Community similarities (Sorenson’s index), species
diversity (Shannon’s index), dominance (Berger-Parker’s index) and evenness
(Pileou’s index) were calculated following Ludwig & Reynolds (1988) and
Magurran (1988). Two-way ANOVA was used to analyse the significance of temporal
variation of the biotic communities. Ecological
relationships between abiotic and biotic parameters in Utra and Waithou pats
were determined by simple correlation coefficients (r1 & r2,respectively), and their p values were calculated following http://faculty.vassar.edu/lowry/tabs.html. Multiple regressions (R12& R22) were used to ascertain cumulative effect
of 15 abiotic factors (water temperature, rainfall, pH, specific conductivity,
dissolved oxygen, free carbon dioxide, alkalinity, hardness, phosphate,
nitrate, sulphate, silicate, chloride, dissolved organic matter and total
dissolved solids) on phytoplankton and their groups in each pat respectively.
RESULTS
AND DISCUSSION
Abiotic
parameters: Water
temperature affirms sub-tropical nature of Utra and Waithou pats. Both the
floodplain lakes are characterized by slightly acidic, soft and ‘Calcium-poor’
waters which depict moderate dissolved oxygen, low free CO2, low
concentration of micro-nutrients and other abiotic factors (Table 1). Specific conductivity exhibits low
ionic concentrations of the sampled lakes; this interesting feature warrants
their inclusion under ‘Class I’ category of trophic classification videTalling & Talling (1965). In
general, the recorded ranges of various abiotic parameters broadly concur with
the results of Loktak Lake (Sharma 2009).
Phytoplankton
composition, richness and similarities: Total
79 species, belonging to five groups, documented in this study indicate fairly
speciose and diverse nature of phytoplankton in general as well as of Utra Pat
(62 species) and Waithou Pat (61 species) in particular (Tables 2 &
3). Overall richness compares well
with the author’s report of 75 species (Sharma 2009) from Loktak Lake (a Ramsar
site) of Manipur. Richness in
individual pats is marginally higher than 59 species from Deepor Beel - another
Ramsar site (Sharma 2010) but outnumbers distinctly the reports from the
floodplains of Bihar (Baruah et al. 1993, Sanjer & Sharma 1995) and Assam
(Sharma 2004). Phytoplankton communities
show 73.2% similarity (vide Sorenson’s index) between Utra and Waithou
pats, thereby, reflecting certain degree of variations in their species
composition while 94.9 and 94.2% similarities noticed in the sampled pats
respectively indicate little annual differences in their community structure individually.
Chlorophyta
(61 species), the most speciose group, include 48 and 47 species in Utra and
Waithou pats respectively (Tables 2 & 3) with qualitative importance of the
desmid genera namely Closterium > Cosmarium > Micrasterias> Gonatozygon = Xanthidium= Pleurotaenium in both the pats while Staurastrum shows more richness in Utra Pat (8 species)

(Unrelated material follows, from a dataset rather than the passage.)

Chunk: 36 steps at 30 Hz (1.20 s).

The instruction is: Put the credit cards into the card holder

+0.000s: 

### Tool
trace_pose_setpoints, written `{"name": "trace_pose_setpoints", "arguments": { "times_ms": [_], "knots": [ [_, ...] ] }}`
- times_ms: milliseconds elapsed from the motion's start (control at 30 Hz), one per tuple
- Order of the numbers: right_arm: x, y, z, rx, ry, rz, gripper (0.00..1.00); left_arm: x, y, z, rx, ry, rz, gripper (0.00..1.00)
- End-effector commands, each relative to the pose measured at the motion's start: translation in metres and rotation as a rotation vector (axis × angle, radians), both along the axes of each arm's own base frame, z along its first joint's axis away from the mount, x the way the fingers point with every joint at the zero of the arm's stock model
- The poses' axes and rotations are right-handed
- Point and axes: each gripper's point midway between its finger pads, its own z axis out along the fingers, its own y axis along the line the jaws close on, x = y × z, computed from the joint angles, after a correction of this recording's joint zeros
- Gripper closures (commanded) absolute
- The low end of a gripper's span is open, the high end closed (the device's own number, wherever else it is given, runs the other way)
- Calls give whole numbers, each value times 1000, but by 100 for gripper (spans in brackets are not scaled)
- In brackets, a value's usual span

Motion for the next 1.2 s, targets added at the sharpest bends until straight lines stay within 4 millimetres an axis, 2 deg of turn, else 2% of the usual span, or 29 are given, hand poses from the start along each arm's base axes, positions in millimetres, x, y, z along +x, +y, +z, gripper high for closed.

than in Waithou Pat (3 species). In general, qualitative importance of the green algae concurs with the
reports of Goswami & Goswami (2001) and Sharma (2009, 2010) but differs
from more diatom richness reported by Baruah et al. (1993) and Sharma
(2004). Slightly acidic and
Calcium-poor waters with low ionic concentrations (Payne 1986) are known to
indicate greater desmid diversity. The water quality of the presently sampled pats affirms these
interesting features.
Monthly
phytoplankton richness records broadly concurrent variations in Utra (27-45, 38
± 4 species) and Waithou (32-46, 39 ± 4 species) pats (Tables 2-3). Richness registers significant monthly
variations (F23, 47 = 2.453, p = 0.018), indicates insignificant
temporal variations between two pats. It registers significant monthly
variations in Utra (F11, 23 = 2.837, p = 0.049) and Waithou (F11,
23 = 23.780, p = 4E-06) pats individually but records significant annual
variations in Waithou pat (F1, 23 = 8.185, p = 0.015) only. The
present study shows no definite periodicity of richness of phytoplankton in
each pat (Figs. 1-2); this generalization concurs with the author’s earlier
remarks (Sharma 2004, 2009, 2010) in certain floodplain lakes of northeastern
India. Richness inversely correlates with specific conductivity (r1= -0.524, P = 0.0003) in Utra Pat; it inversely correlates with water
temperature (r2 = -0.675, p = 0.0001), rainfall (r2 = -0.670,
p = 0.0002), pH (r2 = -0.474, P = 0.0096), specific conductivity (r2= -0.475, p = 0.0096), nitrate (r2 = -0.723, p < 0.0001),
chloride (r2 = -0.710, p < 0.0001) and total dissolved solids (r2= -0.811, p < 0.0001), and is positively correlated with dissolved organic
matter (r2 = 0.536, p = 0.0035) in Waithou Pat. Multiple regressionregisters relatively lower cumulative influence of fifteen abiotic factors on
phytoplankton richness (R12 = 0.621) in Utra Pat but
shows higher cumulative influence (R22 = 0.931) in
Waithou Pat.
Chlorophyta
richness in Utra (20-35, 29 ± 4 species) and Waithou (24-34, 28 ± 3 species)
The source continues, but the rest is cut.